■ Work order:
How many lines of the data hold the word "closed"? State the number and nothing else.
=== Input for this task ===
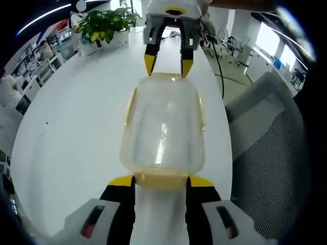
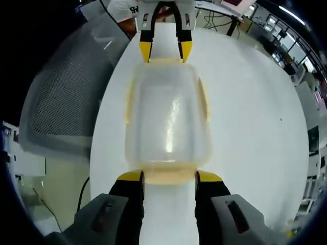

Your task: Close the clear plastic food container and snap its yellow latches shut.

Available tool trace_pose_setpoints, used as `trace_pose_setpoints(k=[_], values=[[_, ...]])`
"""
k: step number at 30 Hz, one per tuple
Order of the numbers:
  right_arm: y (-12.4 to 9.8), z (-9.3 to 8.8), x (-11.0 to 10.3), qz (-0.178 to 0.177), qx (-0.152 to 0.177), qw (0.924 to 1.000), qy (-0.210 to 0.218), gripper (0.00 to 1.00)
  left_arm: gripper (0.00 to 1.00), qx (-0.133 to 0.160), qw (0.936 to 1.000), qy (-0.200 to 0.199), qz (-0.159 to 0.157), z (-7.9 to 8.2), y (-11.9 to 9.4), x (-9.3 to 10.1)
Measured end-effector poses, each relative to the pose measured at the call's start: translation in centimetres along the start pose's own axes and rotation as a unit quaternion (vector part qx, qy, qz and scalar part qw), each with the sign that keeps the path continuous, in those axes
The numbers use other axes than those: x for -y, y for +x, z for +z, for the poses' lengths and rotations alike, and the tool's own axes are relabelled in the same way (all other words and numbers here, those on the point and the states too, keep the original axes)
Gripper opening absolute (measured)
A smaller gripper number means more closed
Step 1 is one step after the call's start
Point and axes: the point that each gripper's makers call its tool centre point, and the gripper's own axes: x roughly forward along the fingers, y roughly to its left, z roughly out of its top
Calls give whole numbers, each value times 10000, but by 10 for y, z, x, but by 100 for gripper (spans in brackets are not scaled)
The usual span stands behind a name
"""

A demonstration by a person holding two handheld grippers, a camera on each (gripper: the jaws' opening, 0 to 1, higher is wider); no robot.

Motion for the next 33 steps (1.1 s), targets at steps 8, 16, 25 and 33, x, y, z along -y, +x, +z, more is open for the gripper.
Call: trace_pose_setpoints(k=[8, 16, 25, 33], values=[[5, -2, 0, -7, 88, 9999, 106, 35, 33, 16, 10000, 25, -18, -1, 1, 0], [6, -2, -1, -9, 146, 9999, -36, 36, 33, 62, 9999, 112, -39, -1, 2, 0], [8, -3, -3, 25, 135, 9998, -108, 37, 34, 62, 9997, 246, 17, -1, 4, 1], [8, -9, -12, 60, 29, 9996, -284, 40, 36, -18, 9995, 302, 47, -3, 5, 3]])
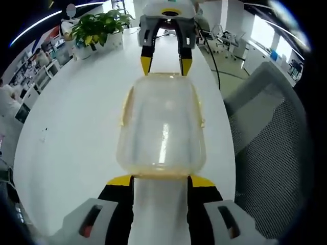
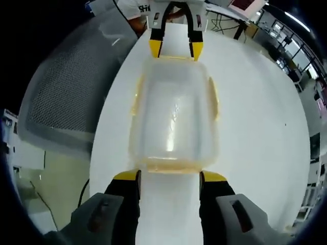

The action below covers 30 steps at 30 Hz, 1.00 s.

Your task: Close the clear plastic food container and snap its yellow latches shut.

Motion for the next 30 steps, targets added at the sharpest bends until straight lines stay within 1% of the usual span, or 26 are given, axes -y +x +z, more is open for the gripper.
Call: trace_pose_setpoints(k=[1, 2, 6, 7, 8, 9, 10, 11, 12, 13, 14, 15, 16, 17, 19, 20, 21, 23, 24, 25, 26, 27, 28, 29, 30], values=[[0, -1, 0, 19, -3, 10000, 53, 38, 36, 2, 10000, -5, 3, 0, 0, 0], [-1, -1, -2, 68, 44, 9996, 256, 39, 36, -2, 10000, -9, 4, -1, 0, 0], [-1, 0, -2, 6, 66, 9993, 368, 40, 36, -9, 10000, -54, 7, -2, -1, 0], [-2, 2, -1, -25, 131, 9990, 438, 40, 36, -1, 10000, -70, 9, -2, -2, 0], [-3, 5, -1, -14, 240, 9977, 638, 40, 36, 10, 9999, -103, 8, -2, -2, 0], [-4, 6, -1, -12, 268, 9966, 782, 41, 37, 18, 9999, -143, 9, -3, -3, 0], [-6, 7, 0, -46, 302, 9954, 910, 42, 37, 87, 9996, -261, 4, -1, -4, 0], [-7, 12, 2, -89, 466, 9935, 1036, 43, 38, 135, 9993, -350, -11, 0, -4, 0], [-9, 12, 4, -113, 461, 9941, 973, 44, 38, 203, 9987, -459, -23, 2, -5, 0], [-10, 10, 4, -141, 462, 9926, 1116, 43, 38, 166, 9989, -432, -8, 0, -7, -1], [-11, 9, 2, -108, 479, 9918, 1178, 42, 38, 228, 9989, -405, 23, 2, -9, -1], [-11, 9, -2, -46, 559, 9894, 1340, 43, 38, 244, 9988, -431, 25, 2, -10, -1], [-11, 7, -3, -41, 574, 9879, 1442, 44, 39, 285, 9982, -523, 11, 2, -10, -1], [-12, 4, -3, -55, 539, 9880, 1444, 44, 39, 303, 9977, -598, -14, 2, -11, 0], [-13, 2, -4, -85, 530, 9873, 1497, 43, 39, 440, 9950, -893, -72, 3, -13, 0], [-13, 2, -3, -96, 571, 9855, 1593, 43, 39, 476, 9941, -967, -106, 4, -13, 1], [-15, 4, -3, -99, 660, 9820, 1768, 42, 39, 535, 9925, -1092, -140, 5, -14, 2], [-18, 7, -2, -134, 798, 9778, 1933, 42, 39, 611, 9903, -1241, -133, 5, -15, 2], [-19, 9, 0, -152, 882, 9735, 2103, 42, 39, 659, 9865, -1496, -135, 6, -15, 2], [-21, 9, 1, -156, 916, 9714, 2185, 41, 39, 690, 9835, -1665, -132, 5, -16, 2], [-22, 10, 2, -181, 939, 9700, 2235, 40, 39, 812, 9790, -1865, -154, 8, -16, 1], [-24, 10, 4, -223, 997, 9668, 2344, 40, 39, 990, 9713, -2155, -173, 13, -18, 0], [-25, 13, 7, -253, 1151, 9580, 2613, 41, 39, 1187, 9550, -2713, -196, 16, -20, -3], [-25, 14, 8, -252, 1196, 9535, 2755, 42, 38, 1217, 9491, -2901, -173, 14, -20, -5], [-25, 15, 9, -274, 1272, 9475, 2920, 42, 38, 1223, 9418, -3128, -114, 11, -20, -7]])
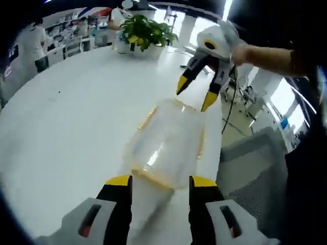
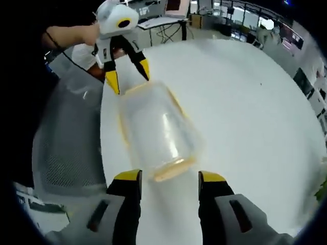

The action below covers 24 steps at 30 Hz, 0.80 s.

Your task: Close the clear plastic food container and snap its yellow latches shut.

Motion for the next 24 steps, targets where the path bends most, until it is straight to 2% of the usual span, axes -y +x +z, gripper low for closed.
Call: trace_pose_setpoints(k=[2, 3, 5, 9, 10, 12, 13, 16, 19, 24], values=[[1, 2, 0, -21, 102, 9995, 289, 42, 35, -1, 9993, -370, 12, -4, 1, -1], [2, -1, 3, -109, 47, 9985, 530, 41, 33, -12, 9981, -617, 45, -8, 1, -1], [3, 4, 5, -190, 260, 9963, 793, 41, 34, 63, 9956, -922, 137, -12, 2, -4], [4, 9, 4, -210, 661, 9841, 1634, 40, 38, 333, 9894, -1402, 180, -9, 3, -3], [4, 8, 6, -265, 736, 9801, 1826, 40, 39, 324, 9895, -1393, 194, -9, 4, -4], [5, 4, 9, -406, 804, 9756, 2003, 40, 40, 279, 9883, -1470, 290, -11, 5, -6], [6, 3, 9, -396, 810, 9753, 2018, 39, 40, 275, 9882, -1474, 316, -11, 6, -5], [10, -3, 7, -364, 855, 9681, 2326, 36, 37, 244, 9858, -1618, 372, -14, 8, -5], [11, -2, 4, -341, 906, 9660, 2396, 32, 30, 366, 9837, -1723, 368, -11, 8, 0], [18, 0, 0, -340, 873, 9651, 2445, 26, 26, 371, 9821, -1804, 393, -12, 12, 2]])
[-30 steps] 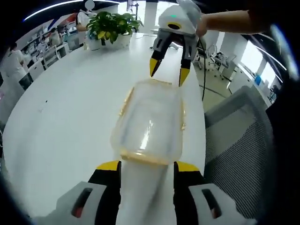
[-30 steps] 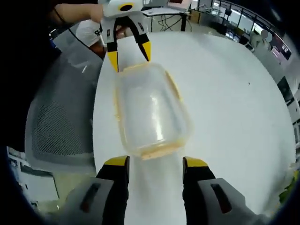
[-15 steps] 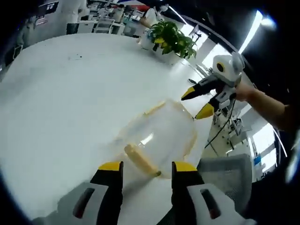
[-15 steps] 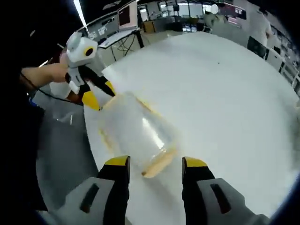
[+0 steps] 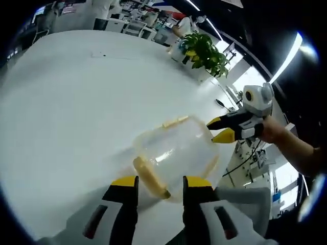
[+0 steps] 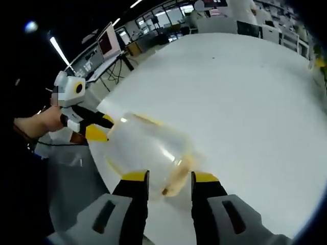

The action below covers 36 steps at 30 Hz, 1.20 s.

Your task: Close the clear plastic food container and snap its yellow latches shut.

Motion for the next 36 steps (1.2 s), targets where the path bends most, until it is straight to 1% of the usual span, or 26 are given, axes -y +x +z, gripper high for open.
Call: trace_pose_setpoints(k=[2, 3, 4, 9, 11, 14, 15, 16, 17, 18, 19, 21, 22, 23, 24, 26, 30, 31, 34, 36], values=[[0, 1, -1, -24, 42, 10000, 70, 26, 24, -19, 10000, -19, 23, -2, 1, -1], [0, 1, -2, -34, 37, 10000, 40, 26, 25, 12, 9999, -162, 51, -1, 2, 0], [0, 1, -1, -34, 33, 10000, 2, 26, 25, 14, 9998, -183, 69, -1, 2, 0], [0, -1, -3, -50, 23, 10000, 58, 24, 24, -13, 9999, -66, 146, 0, 3, 2], [0, -1, -5, -76, 5, 10000, -26, 23, 24, -29, 9999, -38, 135, -1, 3, 1], [0, -2, -4, -57, -29, 10000, -21, 23, 24, -38, 9999, -20, 103, 0, 3, 1], [1, -2, -4, -71, -14, 10000, 11, 22, 24, -21, 9999, -130, 110, 0, 4, 1], [1, -3, -5, -75, 1, 10000, -62, 22, 24, -9, 9998, -157, 132, 0, 4, 1], [0, -4, -5, -55, -1, 9999, -94, 22, 24, -4, 9998, -125, 153, 1, 5, 1], [0, -4, -12, 168, 14, 9998, 48, 21, 24, 28, 9997, -125, 199, 1, 6, 1], [-2, -2, -7, 11, 37, 10000, 13, 20, 23, 25, 9997, -140, 175, 1, 6, 1], [-2, -1, -9, -27, 32, 10000, -6, 20, 23, -31, 9999, -105, 82, 2, 7, 1], [-2, -5, -11, -17, -57, 10000, 50, 20, 21, 140, 9973, -214, -684, 9, 13, 29], [-1, -5, -10, -58, -71, 10000, -2, 20, 21, -59, 9996, -207, -155, 1, 8, 5], [0, -6, -10, -86, -99, 9999, -17, 20, 21, -101, 9998, -155, -84, -1, 7, 2], [0, -7, -11, -106, -117, 9999, 53, 20, 21, -87, 9998, -125, -112, -1, 6, -2], [0, -10, -14, -158, -59, 9997, 185, 20, 21, -48, 9997, -211, -125, 1, 4, -7], [0, -10, -14, -169, -47, 9996, 242, 20, 22, -54, 9997, -198, -121, 1, 5, -5], [1, -12, -18, -173, -82, 9995, 269, 20, 22, -112, 9998, -129, -116, 3, 3, -9], [1, -16, -22, -176, -117, 9993, 315, 20, 22, -120, 9997, -168, -105, 4, 2, -11]])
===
■ Answer to this exercise:
2